■ DIRECTIONS FOR THIS TASK ■
Each entry should be written out again exactly, so that nothing is lost.

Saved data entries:
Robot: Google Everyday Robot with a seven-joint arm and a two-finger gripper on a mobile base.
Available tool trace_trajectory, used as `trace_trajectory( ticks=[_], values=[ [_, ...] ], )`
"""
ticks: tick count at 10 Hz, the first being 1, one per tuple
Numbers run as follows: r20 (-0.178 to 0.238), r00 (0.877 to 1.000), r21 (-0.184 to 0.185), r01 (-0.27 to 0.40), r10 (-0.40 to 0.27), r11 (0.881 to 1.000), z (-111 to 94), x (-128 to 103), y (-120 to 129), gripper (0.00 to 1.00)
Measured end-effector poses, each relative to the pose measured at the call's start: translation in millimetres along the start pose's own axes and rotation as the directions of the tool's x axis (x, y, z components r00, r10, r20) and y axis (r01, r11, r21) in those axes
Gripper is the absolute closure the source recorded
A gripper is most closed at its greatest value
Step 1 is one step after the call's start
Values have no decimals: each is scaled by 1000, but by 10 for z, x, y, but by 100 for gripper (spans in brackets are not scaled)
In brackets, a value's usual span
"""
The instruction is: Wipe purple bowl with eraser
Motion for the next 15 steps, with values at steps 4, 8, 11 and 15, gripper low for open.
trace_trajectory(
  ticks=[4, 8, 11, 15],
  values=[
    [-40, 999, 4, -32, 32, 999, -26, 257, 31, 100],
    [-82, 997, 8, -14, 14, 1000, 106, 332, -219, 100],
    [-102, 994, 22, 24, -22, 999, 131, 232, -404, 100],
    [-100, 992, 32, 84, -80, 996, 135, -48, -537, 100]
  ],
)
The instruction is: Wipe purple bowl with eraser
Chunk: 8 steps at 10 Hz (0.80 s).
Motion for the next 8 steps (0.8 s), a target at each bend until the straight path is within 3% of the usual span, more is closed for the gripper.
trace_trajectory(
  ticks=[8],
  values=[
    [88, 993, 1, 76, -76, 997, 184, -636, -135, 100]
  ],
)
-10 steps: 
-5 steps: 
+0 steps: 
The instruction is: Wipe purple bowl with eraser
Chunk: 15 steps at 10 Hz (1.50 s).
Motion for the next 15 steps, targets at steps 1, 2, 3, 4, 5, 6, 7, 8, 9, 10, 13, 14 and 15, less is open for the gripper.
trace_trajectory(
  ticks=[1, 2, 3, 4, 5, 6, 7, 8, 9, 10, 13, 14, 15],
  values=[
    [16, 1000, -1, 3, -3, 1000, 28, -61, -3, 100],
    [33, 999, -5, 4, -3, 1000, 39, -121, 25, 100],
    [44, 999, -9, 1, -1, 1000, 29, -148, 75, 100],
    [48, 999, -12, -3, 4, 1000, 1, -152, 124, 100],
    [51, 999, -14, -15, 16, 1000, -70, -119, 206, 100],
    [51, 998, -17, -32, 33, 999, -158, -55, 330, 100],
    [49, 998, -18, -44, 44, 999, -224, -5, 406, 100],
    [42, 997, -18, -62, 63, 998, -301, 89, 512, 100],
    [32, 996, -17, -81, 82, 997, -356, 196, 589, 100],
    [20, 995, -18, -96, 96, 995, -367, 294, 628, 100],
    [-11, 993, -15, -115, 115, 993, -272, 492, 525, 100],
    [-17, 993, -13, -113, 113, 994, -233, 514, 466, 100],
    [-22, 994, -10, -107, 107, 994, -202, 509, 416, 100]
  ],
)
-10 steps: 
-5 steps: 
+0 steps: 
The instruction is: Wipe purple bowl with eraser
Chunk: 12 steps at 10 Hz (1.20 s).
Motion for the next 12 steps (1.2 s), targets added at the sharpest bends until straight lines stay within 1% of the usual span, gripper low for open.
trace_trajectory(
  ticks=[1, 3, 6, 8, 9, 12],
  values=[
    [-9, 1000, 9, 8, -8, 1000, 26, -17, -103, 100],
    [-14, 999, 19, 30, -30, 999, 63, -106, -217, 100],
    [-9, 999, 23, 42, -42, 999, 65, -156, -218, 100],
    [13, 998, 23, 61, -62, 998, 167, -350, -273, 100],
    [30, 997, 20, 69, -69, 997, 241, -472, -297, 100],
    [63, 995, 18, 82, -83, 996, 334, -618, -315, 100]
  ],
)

■ ANSWER TO THE PROBLEM ■
Robot: Google Everyday Robot with a seven-joint arm and a two-finger gripper on a mobile base.
Available tool trace_trajectory, used as `trace_trajectory( ticks=[_], values=[ [_, ...] ], )`
"""
ticks: tick count at 10 Hz, the first being 1, one per tuple
Numbers run as follows: r20 (-0.178 to 0.238), r00 (0.877 to 1.000), r21 (-0.184 to 0.185), r01 (-0.27 to 0.40), r10 (-0.40 to 0.27), r11 (0.881 to 1.000), z (-111 to 94), x (-128 to 103), y (-120 to 129), gripper (0.00 to 1.00)
Measured end-effector poses, each relative to the pose measured at the call's start: translation in millimetres along the start pose's own axes and rotation as the directions of the tool's x axis (x, y, z components r00, r10, r20) and y axis (r01, r11, r21) in those axes
Gripper is the absolute closure the source recorded
A gripper is most closed at its greatest value
Step 1 is one step after the call's start
Values have no decimals: each is scaled by 1000, but by 10 for z, x, y, but by 100 for gripper (spans in brackets are not scaled)
In brackets, a value's usual span
"""
The instruction is: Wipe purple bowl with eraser
Motion for the next 15 steps, with values at steps 4, 8, 11 and 15, gripper low for open.
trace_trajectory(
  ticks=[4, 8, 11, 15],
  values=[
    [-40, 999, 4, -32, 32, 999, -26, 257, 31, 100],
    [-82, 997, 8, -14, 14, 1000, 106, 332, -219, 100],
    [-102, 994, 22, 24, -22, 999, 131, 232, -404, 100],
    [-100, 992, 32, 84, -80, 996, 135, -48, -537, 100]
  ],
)
The instruction is: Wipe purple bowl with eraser
Chunk: 8 steps at 10 Hz (0.80 s).
Motion for the next 8 steps (0.8 s), a target at each bend until the straight path is within 3% of the usual span, more is closed for the gripper.
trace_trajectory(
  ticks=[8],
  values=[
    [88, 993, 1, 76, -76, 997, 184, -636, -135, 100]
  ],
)
-10 steps: 
-5 steps: 
+0 steps: 
The instruction is: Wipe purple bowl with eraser
Chunk: 15 steps at 10 Hz (1.50 s).
Motion for the next 15 steps, targets at steps 1, 2, 3, 4, 5, 6, 7, 8, 9, 10, 13, 14 and 15, less is open for the gripper.
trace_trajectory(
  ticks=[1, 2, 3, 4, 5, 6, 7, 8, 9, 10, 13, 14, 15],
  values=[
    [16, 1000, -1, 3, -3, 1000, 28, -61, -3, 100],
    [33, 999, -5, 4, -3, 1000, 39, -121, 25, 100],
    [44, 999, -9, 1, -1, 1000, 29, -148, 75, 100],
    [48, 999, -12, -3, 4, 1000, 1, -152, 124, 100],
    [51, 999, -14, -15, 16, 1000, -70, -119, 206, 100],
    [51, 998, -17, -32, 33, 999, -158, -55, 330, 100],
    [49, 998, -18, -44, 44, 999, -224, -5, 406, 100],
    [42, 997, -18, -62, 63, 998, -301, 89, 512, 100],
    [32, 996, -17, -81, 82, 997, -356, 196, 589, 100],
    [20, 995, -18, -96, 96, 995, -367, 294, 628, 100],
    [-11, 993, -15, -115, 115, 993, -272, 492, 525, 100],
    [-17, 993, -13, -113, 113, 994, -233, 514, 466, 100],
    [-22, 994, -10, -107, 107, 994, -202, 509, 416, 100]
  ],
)
-10 steps: 
-5 steps: 
+0 steps: 
The instruction is: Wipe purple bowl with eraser
Chunk: 12 steps at 10 Hz (1.20 s).
Motion for the next 12 steps (1.2 s), targets added at the sharpest bends until straight lines stay within 1% of the usual span, gripper low for open.
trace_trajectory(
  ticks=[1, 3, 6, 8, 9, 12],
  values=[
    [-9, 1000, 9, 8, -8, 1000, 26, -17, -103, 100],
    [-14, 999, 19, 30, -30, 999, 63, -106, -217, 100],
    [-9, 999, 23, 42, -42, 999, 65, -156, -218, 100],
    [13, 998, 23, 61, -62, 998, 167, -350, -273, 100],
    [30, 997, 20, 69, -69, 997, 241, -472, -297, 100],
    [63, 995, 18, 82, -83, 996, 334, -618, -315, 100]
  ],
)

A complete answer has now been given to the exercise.